◆ **About this task**:
Nothing but the lines from the top of the following entries through the line with "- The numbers" should be printed, exactly as they are.

◆ **Record set**:
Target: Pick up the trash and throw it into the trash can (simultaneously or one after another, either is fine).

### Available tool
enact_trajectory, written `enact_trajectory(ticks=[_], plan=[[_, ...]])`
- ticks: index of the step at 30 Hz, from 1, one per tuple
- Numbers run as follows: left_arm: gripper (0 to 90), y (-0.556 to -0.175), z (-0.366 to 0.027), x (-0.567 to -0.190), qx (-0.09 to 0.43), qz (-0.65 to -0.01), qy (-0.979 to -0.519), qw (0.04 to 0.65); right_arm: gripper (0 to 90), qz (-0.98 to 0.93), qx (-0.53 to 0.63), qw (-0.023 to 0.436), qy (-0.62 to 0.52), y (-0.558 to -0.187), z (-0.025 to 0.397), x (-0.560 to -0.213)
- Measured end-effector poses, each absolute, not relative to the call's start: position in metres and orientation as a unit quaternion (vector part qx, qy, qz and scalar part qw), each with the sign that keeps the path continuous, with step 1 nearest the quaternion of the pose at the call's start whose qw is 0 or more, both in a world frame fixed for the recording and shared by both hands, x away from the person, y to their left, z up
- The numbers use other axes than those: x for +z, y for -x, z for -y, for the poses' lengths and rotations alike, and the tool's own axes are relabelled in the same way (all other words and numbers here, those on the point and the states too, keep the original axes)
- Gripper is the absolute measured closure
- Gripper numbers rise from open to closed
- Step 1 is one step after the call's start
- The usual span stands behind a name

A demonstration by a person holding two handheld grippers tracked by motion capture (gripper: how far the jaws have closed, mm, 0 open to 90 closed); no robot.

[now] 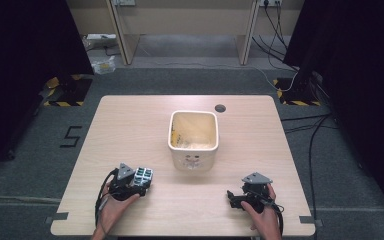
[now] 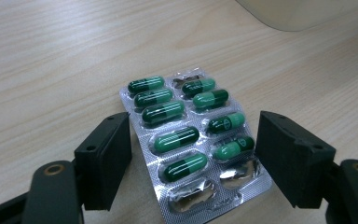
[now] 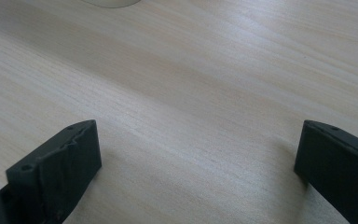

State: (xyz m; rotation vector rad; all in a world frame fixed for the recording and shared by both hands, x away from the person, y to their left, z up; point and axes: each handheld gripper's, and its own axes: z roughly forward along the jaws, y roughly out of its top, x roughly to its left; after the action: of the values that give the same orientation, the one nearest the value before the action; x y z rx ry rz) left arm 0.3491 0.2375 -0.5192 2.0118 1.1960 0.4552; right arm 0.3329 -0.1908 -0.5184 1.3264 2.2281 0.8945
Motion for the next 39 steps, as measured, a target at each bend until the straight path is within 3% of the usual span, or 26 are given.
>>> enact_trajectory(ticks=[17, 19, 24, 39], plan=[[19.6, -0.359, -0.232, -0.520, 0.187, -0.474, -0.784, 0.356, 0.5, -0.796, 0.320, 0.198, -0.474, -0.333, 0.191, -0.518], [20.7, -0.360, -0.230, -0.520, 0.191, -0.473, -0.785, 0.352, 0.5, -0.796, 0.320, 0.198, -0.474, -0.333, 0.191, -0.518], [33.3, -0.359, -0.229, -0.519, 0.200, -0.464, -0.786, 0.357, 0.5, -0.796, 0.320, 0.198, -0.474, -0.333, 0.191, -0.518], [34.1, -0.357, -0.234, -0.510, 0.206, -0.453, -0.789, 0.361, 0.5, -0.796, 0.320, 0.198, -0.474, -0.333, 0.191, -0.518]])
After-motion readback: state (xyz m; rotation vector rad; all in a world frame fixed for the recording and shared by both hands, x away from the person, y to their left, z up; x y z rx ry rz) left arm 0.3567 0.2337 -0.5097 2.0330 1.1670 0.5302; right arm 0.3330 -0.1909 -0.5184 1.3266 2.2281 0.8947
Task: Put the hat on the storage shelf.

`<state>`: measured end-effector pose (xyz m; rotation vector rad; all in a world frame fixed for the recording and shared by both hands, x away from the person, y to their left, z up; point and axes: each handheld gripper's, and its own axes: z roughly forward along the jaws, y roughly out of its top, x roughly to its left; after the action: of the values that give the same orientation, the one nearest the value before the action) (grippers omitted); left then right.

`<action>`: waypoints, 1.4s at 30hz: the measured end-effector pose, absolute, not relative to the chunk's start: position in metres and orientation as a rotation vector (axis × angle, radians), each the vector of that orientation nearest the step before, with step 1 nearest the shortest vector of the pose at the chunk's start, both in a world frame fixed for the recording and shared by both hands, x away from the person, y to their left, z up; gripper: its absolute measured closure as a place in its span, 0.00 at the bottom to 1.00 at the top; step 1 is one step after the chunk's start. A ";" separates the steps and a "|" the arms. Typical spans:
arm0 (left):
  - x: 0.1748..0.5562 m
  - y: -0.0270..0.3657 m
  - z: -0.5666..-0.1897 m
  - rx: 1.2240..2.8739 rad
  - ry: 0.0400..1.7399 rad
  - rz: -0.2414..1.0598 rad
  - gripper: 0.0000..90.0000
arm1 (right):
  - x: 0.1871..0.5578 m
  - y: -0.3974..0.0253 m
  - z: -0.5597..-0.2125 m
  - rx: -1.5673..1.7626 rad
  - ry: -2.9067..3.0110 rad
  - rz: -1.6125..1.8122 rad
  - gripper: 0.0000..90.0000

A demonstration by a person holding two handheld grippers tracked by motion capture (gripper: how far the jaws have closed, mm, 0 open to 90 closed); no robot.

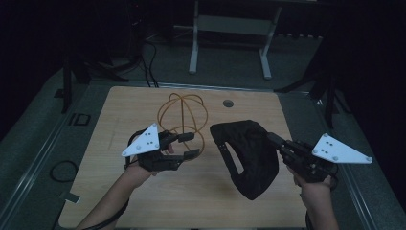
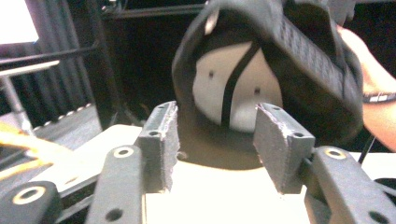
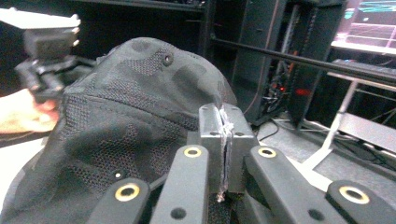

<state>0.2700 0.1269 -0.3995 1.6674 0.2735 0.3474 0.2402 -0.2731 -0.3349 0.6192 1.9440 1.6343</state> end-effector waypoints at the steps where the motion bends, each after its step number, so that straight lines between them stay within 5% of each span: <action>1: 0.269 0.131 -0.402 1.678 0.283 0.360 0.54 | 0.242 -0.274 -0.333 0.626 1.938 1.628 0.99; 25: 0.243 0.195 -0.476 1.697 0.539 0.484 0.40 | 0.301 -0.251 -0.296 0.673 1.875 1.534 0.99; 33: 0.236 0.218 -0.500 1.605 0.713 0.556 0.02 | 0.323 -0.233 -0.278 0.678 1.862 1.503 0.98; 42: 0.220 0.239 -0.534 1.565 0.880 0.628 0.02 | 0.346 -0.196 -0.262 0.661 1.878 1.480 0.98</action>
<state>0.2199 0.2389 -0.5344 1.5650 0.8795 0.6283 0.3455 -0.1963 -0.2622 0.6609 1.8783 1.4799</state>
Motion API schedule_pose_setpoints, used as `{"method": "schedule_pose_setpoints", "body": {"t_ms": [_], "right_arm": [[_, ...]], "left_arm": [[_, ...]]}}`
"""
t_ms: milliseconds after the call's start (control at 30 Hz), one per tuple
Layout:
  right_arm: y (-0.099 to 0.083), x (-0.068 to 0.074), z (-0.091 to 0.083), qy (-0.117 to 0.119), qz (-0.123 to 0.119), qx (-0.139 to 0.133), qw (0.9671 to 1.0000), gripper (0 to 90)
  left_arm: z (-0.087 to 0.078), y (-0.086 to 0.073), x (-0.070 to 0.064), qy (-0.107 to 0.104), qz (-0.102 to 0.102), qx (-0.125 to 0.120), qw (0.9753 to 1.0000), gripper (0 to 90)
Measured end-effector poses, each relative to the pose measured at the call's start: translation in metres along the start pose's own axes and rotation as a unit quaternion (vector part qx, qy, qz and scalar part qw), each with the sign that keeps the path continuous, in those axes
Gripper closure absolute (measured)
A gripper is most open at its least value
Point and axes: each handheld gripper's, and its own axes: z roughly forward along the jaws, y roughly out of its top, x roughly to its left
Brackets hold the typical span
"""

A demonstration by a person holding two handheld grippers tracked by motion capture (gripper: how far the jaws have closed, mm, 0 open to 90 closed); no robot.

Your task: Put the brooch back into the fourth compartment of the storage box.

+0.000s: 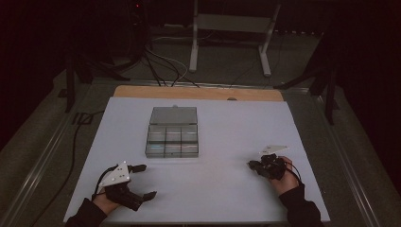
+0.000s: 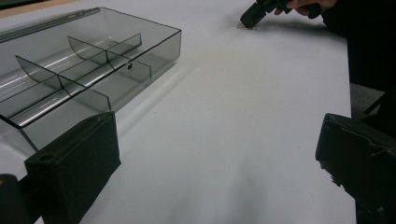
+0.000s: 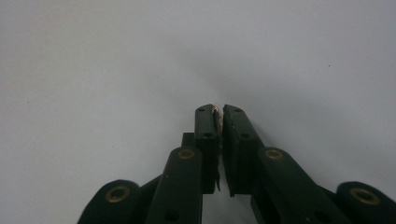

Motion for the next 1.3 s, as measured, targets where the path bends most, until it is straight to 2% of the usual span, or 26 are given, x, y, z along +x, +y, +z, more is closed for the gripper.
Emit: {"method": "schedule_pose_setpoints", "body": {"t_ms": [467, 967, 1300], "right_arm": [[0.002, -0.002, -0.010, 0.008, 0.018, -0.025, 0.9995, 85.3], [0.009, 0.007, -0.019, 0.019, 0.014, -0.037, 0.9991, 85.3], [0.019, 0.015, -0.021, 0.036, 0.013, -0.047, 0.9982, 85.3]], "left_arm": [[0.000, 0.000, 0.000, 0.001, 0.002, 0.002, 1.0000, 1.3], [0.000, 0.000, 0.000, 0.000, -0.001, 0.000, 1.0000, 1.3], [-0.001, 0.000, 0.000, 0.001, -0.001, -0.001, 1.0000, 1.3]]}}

◆ **Solution for this problem**:
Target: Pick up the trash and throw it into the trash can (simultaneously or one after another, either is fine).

### Available tool
enact_trajectory, written `enact_trajectory(ticks=[_], plan=[[_, ...]])`
- ticks: index of the step at 30 Hz, from 1, one per tuple
- Numbers run as follows: left_arm: gripper (0 to 90), y (-0.556 to -0.175), z (-0.366 to 0.027), x (-0.567 to -0.190), qx (-0.09 to 0.43), qz (-0.65 to -0.01), qy (-0.979 to -0.519), qw (0.04 to 0.65); right_arm: gripper (0 to 90), qz (-0.98 to 0.93), qx (-0.53 to 0.63), qw (-0.023 to 0.436), qy (-0.62 to 0.52), y (-0.558 to -0.187), z (-0.025 to 0.397), x (-0.560 to -0.213)
- Measured end-effector poses, each absolute, not relative to the call's start: position in metres and orientation as a unit quaternion (vector part qx, qy, qz and scalar part qw), each with the sign that keeps the path continuous, with step 1 nearest the quaternion of the pose at the call's start whose qw is 0 or more, both in a world frame fixed for the recording and shared by both hands, x away from the person, y to their left, z up
- The numbers use other axes than those: x for +z, y for -x, z for -y, for the poses' lengths and rotations alike, and the tool's own axes are relabelled in the same way (all other words and numbers here, those on the point and the states too, keep the original axes)

The exercise was worked through completely.